By default, Navigara shows the full three-bucket breakdown: Growth / Maintenance / Fixes. If you prefer a simpler view, you can switch to Growth / KTLO mode in Settings > General. KTLO (Keep The Lights On) combines Maintenance and Fixes into a single category. This is useful when communicating with stakeholders outside of engineering — instead of explaining three categories, you get a clean split between new value (Growth) and everything else (KTLO).
ModeCategoriesBest for
Growth / Maintenance / Fixes3 bucketsEngineering teams that want full visibility into where effort goes
Growth / KTLO2 bucketsExecutive reporting and cross-team communication
Switching metrics mode only changes how the data is displayed. The underlying analysis stays the same and you can switch back at any time without losing data.

FAQ

A large diff doesn’t automatically mean a high score. If most of the added lines are structurally similar to existing code (the similarity dampener applies), literally duplicated from elsewhere (copy decay), or don’t interact with much surrounding code (low engagement), the base score stays modest. Large mechanical additions — generated bindings, regenerated migrations, bulk renames — typically score low by design.

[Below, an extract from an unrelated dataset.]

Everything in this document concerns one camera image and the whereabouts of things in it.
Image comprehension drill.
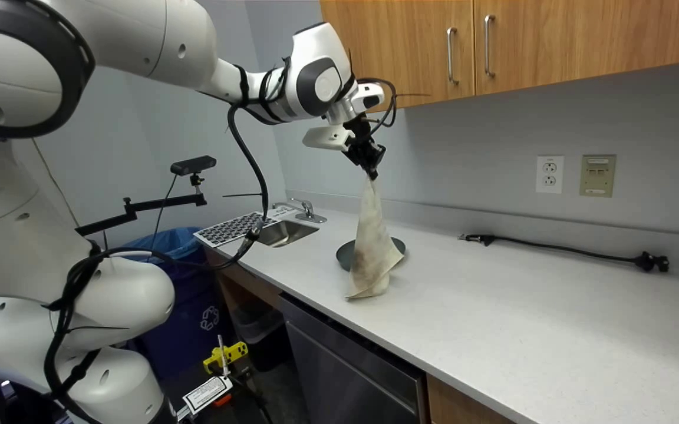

A small change can carry significant weight when context complexity and engagement are both high. Rewriting one line inside a hot function that is called from dozens of places, or correcting an old bug in a high-churn area, both produce scores larger than their line count suggests.
Yes — documentation and comment-only changes are classified as Maintenance and scored mechanically like other changes. They typically carry low context complexity and low engagement, so their contribution is small.
No. A revert is classified based on intent — reverting a broken feature tends toward Fixes, reverting a merge-timing mistake tends toward Maintenance — and scored like any other change. The original commit’s score is not retroactively removed.